A nuestro alrededor, el resto de los pasajeros está quejándose, pero entre murmullos, como si tuvieran miedo de que la persona menos indicada pudiera oírlos.
—Ya es hora de que la ACID se rasque los bolsillos e invierta un poco en estos cacharros —oigo que dice una mujer detrás de nosotros, quejándose a su compañero—. Pero ¿lo harán? ¡Ah, no, por supuesto que no! Se gastan todos sus fondos en convertir Londres en una especie de ciudad espectáculo mientras el resto del país se va al garete.
Su compañero le susurra:
—Cállate, Ally. Por favor. Ni siquiera sabes si eso es verdad.
—¿Eso crees? —replica Ally—. Entonces, ¿por qué no echas un vistazo por la ventana?
El paisaje que nos rodea ha pasado de las vistas rurales al panorama de las afueras de una gran ciudad: hileras de casas de cemento con patios cuadrados y encajonados; más allá, se ven los pisos. Son como los edificios del Exterior, salvo que toda la ciudad tiene el mismo aspecto.
«¿Sabes?, ella tiene razón», tengo ganas de acercarme y decirle al compañero de Ally.
Recuerdo haber visitado otra ciudad como esta cuando tenía once años; acompañaba a mis padres en un viaje de negocios porque no consiguieron una canguro. Volamos hasta allí en roto y nos llevaron en coche eléctrico a las oficinas donde mi padre tenía la reunión.
Mientras recorríamos las calles me impactó comprobar lo arruinado que estaba todo y las colas que había en las puertas de las tiendas. En aquella época no sabía que ocurría lo mismo en el Exterior londinense; por aquel entonces, el Exterior era un lugar que solo conocía por los rumores que me llegaban y las pesadillas que tenía. Cuando volvimos a casa esa noche, tras echar un vistazo a nuestro lujoso hogar, pregunté a mi padre por qué en el Alto la gente tenía tanto y en esa otra zona la gente tenía tan poco. ¿Por qué las riquezas no estaban repartidas de forma más equitativa? «Porque nos lo merecemos —me dijo mi padre—. Las personas que se han ganado el derecho a vivir en el Alto trabajan duro para hacer que este país funcione. Ve a quitarte los zapatos, Jenna, y deja de calentarme la cabeza.»
¿Sería ese el momento en que empecé a cuestionarme todavía más cosas? ¿Fue entonces cuando las primeras llamas de mi rebelión contra la ACID y contra mis padres empezaron a encenderme el alma?

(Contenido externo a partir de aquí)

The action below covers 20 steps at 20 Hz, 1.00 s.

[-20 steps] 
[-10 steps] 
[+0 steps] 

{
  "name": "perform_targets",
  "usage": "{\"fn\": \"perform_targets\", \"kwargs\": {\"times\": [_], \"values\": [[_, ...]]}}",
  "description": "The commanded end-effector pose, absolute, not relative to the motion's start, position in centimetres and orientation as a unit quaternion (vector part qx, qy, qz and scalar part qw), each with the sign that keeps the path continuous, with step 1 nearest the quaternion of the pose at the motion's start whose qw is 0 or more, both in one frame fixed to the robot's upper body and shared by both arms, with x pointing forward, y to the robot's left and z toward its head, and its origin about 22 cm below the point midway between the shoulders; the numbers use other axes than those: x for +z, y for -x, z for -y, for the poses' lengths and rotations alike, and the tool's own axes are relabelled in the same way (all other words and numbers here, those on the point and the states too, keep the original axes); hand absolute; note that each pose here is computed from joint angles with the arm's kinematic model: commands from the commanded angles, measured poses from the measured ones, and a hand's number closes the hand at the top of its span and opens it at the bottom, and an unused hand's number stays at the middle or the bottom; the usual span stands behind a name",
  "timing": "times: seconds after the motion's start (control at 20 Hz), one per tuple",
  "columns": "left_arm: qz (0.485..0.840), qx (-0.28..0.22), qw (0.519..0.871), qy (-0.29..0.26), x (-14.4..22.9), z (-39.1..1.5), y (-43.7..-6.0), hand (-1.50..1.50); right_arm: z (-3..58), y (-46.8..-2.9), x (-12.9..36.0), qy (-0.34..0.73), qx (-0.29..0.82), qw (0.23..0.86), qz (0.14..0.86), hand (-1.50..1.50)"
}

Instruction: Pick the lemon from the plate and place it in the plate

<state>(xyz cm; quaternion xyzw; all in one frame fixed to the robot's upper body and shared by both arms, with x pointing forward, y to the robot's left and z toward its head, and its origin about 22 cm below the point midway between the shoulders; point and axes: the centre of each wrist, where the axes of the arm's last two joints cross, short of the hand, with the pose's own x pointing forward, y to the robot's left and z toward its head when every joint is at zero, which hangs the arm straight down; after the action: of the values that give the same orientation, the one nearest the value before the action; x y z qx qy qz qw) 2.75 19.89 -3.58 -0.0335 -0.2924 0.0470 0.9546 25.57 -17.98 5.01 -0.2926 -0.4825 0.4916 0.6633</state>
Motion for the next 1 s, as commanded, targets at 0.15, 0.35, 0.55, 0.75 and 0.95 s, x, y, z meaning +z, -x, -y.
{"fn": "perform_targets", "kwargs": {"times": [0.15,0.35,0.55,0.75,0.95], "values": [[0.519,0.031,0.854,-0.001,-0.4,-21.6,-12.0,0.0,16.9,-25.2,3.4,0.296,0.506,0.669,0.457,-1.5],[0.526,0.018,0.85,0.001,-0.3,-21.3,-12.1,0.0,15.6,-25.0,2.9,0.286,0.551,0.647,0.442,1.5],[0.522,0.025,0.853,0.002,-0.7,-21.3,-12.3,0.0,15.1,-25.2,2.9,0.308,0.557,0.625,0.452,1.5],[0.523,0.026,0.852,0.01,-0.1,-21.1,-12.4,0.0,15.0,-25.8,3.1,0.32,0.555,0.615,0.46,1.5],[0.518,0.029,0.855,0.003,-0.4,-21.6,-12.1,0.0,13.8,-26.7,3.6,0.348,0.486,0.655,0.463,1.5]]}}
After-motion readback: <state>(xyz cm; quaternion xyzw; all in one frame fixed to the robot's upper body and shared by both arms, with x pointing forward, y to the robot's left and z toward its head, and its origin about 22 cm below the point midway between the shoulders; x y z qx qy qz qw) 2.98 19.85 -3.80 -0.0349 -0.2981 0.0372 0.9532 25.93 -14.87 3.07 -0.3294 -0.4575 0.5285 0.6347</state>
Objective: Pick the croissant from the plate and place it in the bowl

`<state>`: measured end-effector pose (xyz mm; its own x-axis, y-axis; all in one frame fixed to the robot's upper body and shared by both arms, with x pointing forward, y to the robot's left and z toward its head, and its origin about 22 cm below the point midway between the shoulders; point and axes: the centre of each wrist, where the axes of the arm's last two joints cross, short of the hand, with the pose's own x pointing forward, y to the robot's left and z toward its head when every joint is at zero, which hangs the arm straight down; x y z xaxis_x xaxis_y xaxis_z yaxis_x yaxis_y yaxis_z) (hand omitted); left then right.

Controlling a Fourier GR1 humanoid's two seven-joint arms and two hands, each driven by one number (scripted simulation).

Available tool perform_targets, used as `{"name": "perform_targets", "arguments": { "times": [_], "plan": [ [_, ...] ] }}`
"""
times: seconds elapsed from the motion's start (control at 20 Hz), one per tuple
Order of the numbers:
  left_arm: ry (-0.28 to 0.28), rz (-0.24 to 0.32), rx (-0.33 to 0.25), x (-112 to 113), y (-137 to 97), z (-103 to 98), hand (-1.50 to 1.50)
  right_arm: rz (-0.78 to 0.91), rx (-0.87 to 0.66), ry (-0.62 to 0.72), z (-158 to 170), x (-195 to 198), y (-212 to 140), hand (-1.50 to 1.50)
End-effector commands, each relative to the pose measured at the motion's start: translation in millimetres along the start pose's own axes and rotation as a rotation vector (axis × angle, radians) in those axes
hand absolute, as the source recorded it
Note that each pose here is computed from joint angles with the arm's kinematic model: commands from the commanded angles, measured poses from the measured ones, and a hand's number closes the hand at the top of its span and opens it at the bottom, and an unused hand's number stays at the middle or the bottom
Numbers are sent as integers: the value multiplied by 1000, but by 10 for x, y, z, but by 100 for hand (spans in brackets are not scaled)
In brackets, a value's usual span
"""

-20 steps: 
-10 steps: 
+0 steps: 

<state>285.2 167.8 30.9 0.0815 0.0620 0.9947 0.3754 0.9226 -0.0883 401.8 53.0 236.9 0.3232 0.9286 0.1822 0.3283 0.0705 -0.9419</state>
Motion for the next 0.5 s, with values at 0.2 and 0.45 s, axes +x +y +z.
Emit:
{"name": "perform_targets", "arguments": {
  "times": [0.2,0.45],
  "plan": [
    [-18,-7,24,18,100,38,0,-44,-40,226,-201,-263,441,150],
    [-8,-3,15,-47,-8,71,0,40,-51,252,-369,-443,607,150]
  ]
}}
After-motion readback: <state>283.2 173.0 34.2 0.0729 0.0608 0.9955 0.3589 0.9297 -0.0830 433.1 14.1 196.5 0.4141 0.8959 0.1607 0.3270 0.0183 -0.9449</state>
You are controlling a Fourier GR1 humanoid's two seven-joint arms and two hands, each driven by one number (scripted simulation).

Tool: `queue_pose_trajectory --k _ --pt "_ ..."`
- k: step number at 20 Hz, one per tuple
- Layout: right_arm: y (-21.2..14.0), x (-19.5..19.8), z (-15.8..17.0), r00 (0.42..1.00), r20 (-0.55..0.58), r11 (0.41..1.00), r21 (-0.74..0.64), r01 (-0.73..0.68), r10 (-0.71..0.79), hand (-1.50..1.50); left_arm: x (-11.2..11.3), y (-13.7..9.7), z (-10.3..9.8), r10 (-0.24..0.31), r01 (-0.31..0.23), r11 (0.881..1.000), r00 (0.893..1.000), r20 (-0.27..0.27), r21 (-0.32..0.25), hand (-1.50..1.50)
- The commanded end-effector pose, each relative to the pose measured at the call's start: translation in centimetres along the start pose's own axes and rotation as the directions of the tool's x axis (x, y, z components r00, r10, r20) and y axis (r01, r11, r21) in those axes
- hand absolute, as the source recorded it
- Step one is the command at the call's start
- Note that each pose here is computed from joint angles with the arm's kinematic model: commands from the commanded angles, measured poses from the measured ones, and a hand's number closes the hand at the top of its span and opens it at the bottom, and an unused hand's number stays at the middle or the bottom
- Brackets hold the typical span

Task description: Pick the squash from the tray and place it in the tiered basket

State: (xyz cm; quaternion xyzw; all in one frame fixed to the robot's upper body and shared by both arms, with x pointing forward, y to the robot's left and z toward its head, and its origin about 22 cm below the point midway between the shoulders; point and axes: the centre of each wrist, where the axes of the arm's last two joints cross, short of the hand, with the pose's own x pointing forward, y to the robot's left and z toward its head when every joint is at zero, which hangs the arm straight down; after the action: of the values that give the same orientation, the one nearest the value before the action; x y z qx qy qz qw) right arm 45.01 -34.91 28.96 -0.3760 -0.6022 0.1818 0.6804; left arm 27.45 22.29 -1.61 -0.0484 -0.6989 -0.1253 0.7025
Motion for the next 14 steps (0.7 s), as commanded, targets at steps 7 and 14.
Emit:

Cinco minutos más tarde el tren llega a una pequeña estación repleta de macetas de flores secas y marchitas e indicaciones holográficas parpadeantes en las que se lee a lo largo de los andenes BIENVENIDOS A LA ESTACIÓN DE CLEARFORD. Nos detenemos al oír un chirrido agudo, y el sistema kom vuelve a emitir una serie de pitidos.
—Cualquier pasajero que desee usar los aseos o comprar algún refrigerio puede apearse en esta estación —dice la voz robótica—. Encontrarán máquinas expendedoras en el andén. Les rogamos que se mantengan atentos al anuncio de la salida del tren. Repito…
Varios pasajeros se levantan y empiezan a dirigirse a las puertas del vagón.
—Nosotros también tenemos que bajar —le murmuro a Max cuando se vacían los asientos que nos rodean.
—¿Cómo? —pregunta.
—Hemos usados nuestras tarjetas para subir. Si la ACID descubre que vamos en este tren, estarán esperándonos en Newcastle.
—Mierda, no lo había pensado —dice, tosiendo.
Asiento en silencio.
—Era la única forma de poder comprar los billetes, y teníamos tanta prisa por subir al tren… —Miro el vagón de punta a punta. Ya está casi vacío—. Vamos.
En el exterior está lloviendo con intensidad, las gotas de agua me caen con tanta fuerza sobre la cabeza que me hacen daño y, mientras estamos en el andén, miro a todas partes en busca de la salida y oigo el grave estallido de un trueno.
—Allí —digo, y señalo un grupo de cancelas de madera pintadas de blanco delante de un paso subterráneo situado en un lateral de una pequeña sala de espera. Están cerradas con candados, pero sin vigilancia; si esperamos a que nadie mire, podemos saltar por encima.
Echo un vistazo a mi alrededor y veo a un empleado de la estación. Está dirigiéndose hacia la sala de espera, sin prestarnos atención alguna, pues tiene mucha prisa por escapar de la lluvia. Le hago un gesto brusco con la cabeza a Max y cruzamos el andén, en dirección a las cancelas.
—¡Eh!
Me vuelvo de golpe.
El agente de la ACID al que he visto en el andén de la estación intermodal viene corriendo hacia nosotros.